The Doric architectural style from ancient Greece is one of the most successful and influential architectural systems in history. Although we can date the earliest remains of Doric monuments to the decades around 600 B.C., today there is little consensus about how the style was developed. After centuries without any tradition of monumental architecture, Greeks appear to have begun constructing enormous stone monuments surrounded by dozens of Doric columns—which supported a standardized entablature with a triglyph-metope frieze, geison and pediment.
In the talk, Sapirstein re-examines the problem of Doric origins as a potential case of cultural transmission. The Doric temple emerged at the end of a period when Greeks were in frequent contact with Egypt. Sapirstein argues that the scholarship on Greek architecture has, up to now, downplayed the many striking similarities between early Doric temples and Egyptian and other Near Eastern monuments. Like contemporary Greek painting, sculpture and even Ionic architecture, people can view the Doric temple as another example of Greeks creatively adapting and re-mixing decorative systems and practical techniques that they learned from the cultures of the Eastern Mediterranean.

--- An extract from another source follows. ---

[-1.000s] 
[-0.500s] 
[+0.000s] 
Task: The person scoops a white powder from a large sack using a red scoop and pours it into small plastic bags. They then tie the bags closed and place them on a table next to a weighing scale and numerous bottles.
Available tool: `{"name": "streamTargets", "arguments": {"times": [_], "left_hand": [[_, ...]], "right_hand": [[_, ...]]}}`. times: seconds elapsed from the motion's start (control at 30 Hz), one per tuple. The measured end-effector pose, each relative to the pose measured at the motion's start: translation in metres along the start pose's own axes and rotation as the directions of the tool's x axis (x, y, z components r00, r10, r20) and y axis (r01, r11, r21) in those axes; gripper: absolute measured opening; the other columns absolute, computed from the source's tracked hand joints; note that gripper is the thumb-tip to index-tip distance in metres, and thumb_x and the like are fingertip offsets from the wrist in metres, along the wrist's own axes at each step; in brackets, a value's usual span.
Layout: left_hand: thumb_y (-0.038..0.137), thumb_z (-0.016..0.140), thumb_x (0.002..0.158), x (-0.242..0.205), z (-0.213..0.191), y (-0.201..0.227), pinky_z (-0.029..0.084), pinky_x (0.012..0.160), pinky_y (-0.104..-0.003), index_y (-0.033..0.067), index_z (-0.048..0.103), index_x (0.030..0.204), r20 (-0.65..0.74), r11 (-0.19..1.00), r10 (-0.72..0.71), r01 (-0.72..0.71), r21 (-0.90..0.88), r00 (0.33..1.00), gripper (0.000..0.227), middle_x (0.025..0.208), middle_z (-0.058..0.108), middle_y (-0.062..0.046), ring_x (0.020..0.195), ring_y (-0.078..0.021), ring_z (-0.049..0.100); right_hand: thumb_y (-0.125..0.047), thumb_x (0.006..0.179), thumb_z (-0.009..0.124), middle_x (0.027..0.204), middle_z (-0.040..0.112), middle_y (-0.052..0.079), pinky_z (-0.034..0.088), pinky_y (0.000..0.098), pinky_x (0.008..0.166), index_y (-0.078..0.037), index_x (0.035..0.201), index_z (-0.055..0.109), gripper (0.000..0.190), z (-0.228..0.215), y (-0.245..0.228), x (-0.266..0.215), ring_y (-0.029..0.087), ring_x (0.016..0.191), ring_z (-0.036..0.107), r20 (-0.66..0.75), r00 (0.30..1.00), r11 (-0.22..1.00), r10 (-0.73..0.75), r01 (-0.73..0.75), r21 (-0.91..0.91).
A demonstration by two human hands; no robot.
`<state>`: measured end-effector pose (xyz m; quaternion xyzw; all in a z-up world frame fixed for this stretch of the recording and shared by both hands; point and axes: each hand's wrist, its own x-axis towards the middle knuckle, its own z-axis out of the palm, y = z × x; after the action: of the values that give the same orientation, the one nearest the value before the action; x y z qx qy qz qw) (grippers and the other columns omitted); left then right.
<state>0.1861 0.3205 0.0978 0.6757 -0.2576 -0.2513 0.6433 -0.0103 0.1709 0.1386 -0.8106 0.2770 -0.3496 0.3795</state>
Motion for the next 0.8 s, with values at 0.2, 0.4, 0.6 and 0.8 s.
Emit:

Sapirstein joined the UNL faculty after postdoctoral research in Israel, Greece and the University of Pennsylvania. As an art historian and archaeologist, his areas of specialization are Greek architecture and digital documentation and reconstruction. A major focus of his research is the emergence of monumental architecture from the 8th to 5th centuries B.C. at Greek sanctuaries and settlements in the mainland, Italy, and Turkey. He has been involved in fieldwork at many sites in the Mediterranean, including Corinth, Corfu, Didyma, Olympia and Sardis. With a background in studio art, design and computer analysis, another significant aspect of Sapirstein’s research is the exploration of advanced digital technologies for the recording, reconstruction and visualization of antiquity. He has published on Greek roofing systems from monumental Archaic temples, the Athenian pottery industry and methodology. He is principal investigator of two recent digital projects in Greece: the Digital Archaic Heraion Project at Mon Repos, Corfu, and a restudy of the Hera temple at Olympia.
UNL, the Department of Art and Art History at UNL and the Lincoln-Omaha Society of the Archaeological Institute of America will sponsor Sapirstein’s lecture. The AIA is North America’s oldest and largest archaeological organization.